Work task: Extract the final stretch of the data: the line that contains "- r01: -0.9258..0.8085" and every line after it, unaltered, and no other lines.

Raw data:
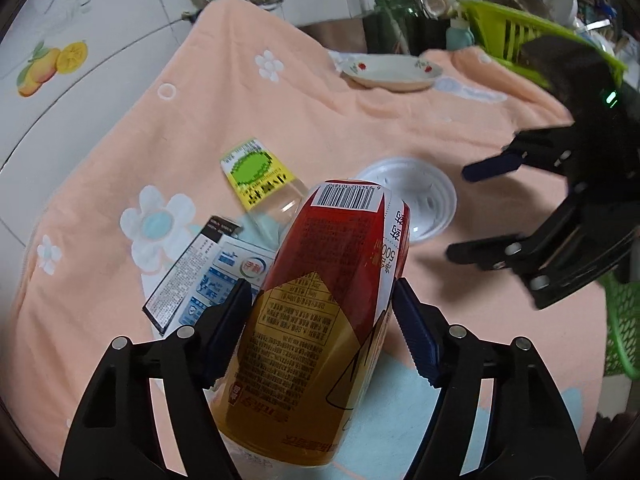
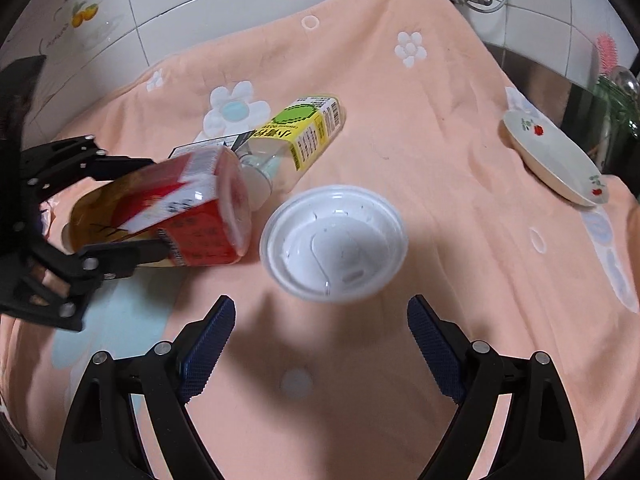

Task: Collect trash
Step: 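Hold the can with the left gripper while the right gripper grasps the white plastic lid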

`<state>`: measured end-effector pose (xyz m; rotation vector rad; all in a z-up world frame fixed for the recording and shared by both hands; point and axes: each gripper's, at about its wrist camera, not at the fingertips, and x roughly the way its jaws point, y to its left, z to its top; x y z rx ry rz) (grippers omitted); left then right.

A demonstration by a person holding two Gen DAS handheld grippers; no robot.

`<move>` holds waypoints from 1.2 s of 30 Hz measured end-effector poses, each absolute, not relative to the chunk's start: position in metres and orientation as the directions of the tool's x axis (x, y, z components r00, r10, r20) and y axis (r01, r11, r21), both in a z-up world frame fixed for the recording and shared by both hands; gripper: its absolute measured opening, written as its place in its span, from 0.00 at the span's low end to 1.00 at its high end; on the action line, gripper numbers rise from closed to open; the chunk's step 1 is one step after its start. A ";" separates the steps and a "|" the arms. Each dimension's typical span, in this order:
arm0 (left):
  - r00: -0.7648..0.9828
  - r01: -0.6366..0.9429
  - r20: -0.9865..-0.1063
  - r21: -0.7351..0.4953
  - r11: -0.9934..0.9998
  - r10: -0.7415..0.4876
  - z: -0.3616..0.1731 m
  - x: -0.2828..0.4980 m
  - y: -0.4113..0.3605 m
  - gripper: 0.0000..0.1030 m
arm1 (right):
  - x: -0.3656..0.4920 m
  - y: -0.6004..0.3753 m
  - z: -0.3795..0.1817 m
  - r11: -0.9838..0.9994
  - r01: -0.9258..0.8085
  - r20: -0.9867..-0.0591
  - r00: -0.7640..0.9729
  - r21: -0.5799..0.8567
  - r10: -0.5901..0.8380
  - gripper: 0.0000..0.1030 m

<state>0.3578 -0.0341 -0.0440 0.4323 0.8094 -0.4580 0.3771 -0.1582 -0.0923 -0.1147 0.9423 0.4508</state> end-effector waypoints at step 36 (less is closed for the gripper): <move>0.588 0.478 -0.746 0.008 0.878 -0.313 -0.013 0.336 -0.020 0.65 | 0.356 -0.159 -0.093 0.924 -0.362 -0.803 0.511 0.122 0.306 0.70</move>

The answer:
  - r01: -0.9258..0.8085
  - r20: -0.9867..-0.0591
  - r00: -0.7640..0.9729
  - r21: -0.5799..0.8567
  - r10: -0.5901..0.8380
  - gripper: 0.0000..0.1030 m

<state>0.3578 -0.0341 -0.0440 0.4323 0.8094 -0.4580 0.3771 -0.1582 -0.0923 -0.1147 0.9423 0.4508</state> end-effector waypoints at step 36 (less is closed for the gripper): <move>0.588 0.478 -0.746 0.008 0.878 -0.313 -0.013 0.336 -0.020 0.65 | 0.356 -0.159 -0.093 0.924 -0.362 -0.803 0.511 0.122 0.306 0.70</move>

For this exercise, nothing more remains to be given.